Directions for this task: Find every line in the data that contains the word "from". Return each of those lines.

..............................

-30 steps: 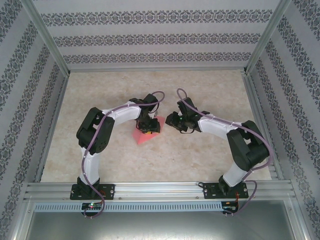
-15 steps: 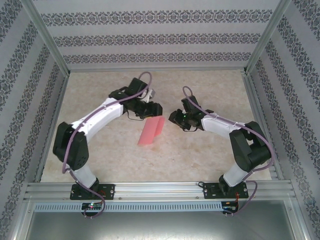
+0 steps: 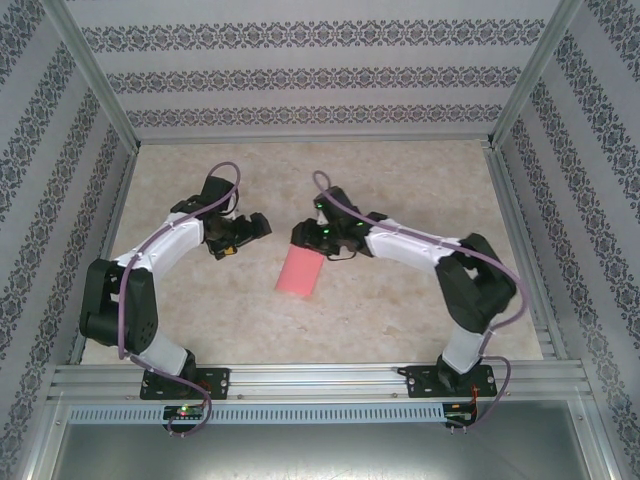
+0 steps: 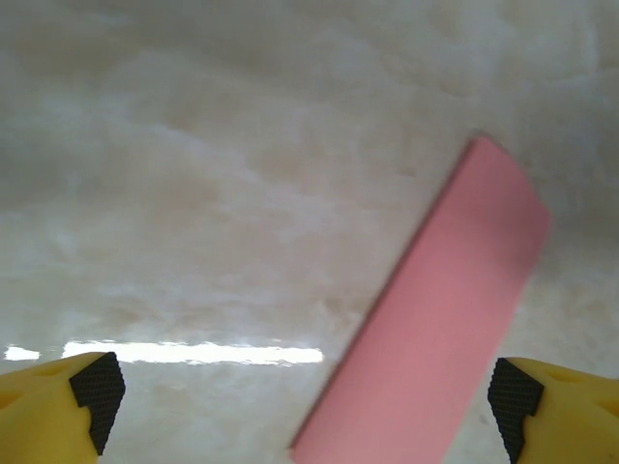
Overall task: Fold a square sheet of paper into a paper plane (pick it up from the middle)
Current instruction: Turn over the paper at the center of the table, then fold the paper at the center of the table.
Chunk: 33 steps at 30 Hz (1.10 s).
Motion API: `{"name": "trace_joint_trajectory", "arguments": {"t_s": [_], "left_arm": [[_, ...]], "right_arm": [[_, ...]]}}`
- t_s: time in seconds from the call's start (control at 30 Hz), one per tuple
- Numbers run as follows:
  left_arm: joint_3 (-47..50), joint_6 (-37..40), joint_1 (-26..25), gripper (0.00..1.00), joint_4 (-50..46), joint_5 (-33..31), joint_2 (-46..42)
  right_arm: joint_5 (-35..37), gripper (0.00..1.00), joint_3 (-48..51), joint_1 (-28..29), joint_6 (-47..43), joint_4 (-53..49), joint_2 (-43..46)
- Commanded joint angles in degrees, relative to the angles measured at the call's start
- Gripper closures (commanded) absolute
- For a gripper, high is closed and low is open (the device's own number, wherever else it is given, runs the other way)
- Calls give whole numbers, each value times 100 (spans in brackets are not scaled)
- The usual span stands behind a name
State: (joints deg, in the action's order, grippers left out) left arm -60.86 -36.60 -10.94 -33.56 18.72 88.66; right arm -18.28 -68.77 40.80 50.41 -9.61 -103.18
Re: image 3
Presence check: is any pink cloth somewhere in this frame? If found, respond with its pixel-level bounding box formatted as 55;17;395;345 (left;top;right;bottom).
274;244;325;298

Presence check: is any grey metal sheet panel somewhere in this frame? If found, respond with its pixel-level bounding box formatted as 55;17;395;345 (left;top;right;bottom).
49;422;614;480

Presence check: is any left controller board green light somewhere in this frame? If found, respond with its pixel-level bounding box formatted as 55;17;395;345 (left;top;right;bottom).
163;404;206;420

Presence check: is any right controller board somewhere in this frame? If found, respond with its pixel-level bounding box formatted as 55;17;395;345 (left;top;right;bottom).
444;402;479;421

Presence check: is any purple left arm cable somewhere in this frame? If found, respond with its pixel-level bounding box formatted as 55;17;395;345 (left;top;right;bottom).
118;162;246;432

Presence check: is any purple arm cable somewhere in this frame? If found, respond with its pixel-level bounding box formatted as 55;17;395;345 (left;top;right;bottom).
312;170;531;432
118;162;246;432

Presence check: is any aluminium side rail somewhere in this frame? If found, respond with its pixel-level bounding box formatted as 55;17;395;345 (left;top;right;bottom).
68;147;141;365
480;142;570;362

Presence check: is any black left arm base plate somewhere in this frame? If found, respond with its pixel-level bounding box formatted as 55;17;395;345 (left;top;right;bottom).
139;367;231;401

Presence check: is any aluminium mounting rail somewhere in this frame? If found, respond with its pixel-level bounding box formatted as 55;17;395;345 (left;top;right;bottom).
47;363;591;402

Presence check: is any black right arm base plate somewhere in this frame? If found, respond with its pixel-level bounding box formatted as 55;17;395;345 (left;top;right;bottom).
405;364;501;400

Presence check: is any slotted grey cable duct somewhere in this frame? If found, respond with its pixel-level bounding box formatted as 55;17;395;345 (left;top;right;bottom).
67;402;481;425

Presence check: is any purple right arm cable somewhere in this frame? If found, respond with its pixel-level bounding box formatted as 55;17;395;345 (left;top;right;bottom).
312;170;531;432

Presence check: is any aluminium frame post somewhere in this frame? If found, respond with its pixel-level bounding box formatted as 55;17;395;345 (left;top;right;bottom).
483;0;586;151
46;0;142;154

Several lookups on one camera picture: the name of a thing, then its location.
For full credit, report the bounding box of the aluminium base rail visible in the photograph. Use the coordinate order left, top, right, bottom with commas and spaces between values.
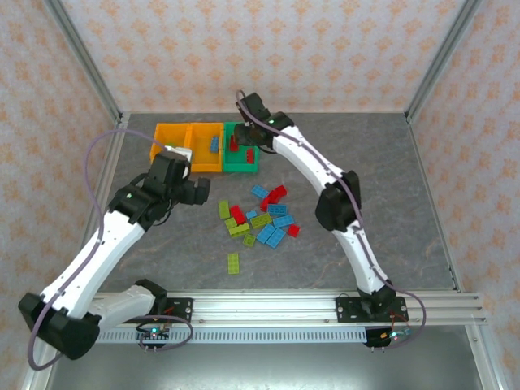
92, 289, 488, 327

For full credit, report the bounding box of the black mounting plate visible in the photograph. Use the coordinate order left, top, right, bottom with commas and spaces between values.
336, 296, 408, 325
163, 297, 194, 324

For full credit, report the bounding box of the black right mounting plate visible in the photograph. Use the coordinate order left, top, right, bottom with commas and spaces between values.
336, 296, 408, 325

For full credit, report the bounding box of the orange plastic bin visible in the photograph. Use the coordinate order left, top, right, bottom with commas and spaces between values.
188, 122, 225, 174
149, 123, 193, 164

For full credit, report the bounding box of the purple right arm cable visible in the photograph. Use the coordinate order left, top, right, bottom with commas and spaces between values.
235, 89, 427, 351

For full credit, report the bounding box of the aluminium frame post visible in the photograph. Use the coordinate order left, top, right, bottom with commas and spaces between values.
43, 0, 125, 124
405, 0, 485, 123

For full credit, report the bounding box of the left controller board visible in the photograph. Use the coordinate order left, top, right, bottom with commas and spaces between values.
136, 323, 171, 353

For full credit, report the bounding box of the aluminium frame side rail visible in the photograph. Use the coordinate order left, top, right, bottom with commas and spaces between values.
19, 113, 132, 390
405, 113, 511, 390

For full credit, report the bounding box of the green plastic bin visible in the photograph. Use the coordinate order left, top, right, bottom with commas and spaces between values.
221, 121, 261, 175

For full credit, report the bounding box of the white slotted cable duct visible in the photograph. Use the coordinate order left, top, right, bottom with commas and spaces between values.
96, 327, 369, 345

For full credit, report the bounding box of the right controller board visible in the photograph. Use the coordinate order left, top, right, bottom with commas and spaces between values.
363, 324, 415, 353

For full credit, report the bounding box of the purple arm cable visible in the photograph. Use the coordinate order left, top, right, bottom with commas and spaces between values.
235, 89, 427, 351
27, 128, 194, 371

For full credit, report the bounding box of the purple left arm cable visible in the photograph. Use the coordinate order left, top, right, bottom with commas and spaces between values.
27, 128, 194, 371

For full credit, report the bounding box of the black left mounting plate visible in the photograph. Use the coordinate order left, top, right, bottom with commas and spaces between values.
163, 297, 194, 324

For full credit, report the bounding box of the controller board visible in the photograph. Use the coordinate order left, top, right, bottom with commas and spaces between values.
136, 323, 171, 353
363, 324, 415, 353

..............................

Task output:
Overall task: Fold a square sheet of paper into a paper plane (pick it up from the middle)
- t_s: time in seconds from the call's start (control at 30 Hz), one per tuple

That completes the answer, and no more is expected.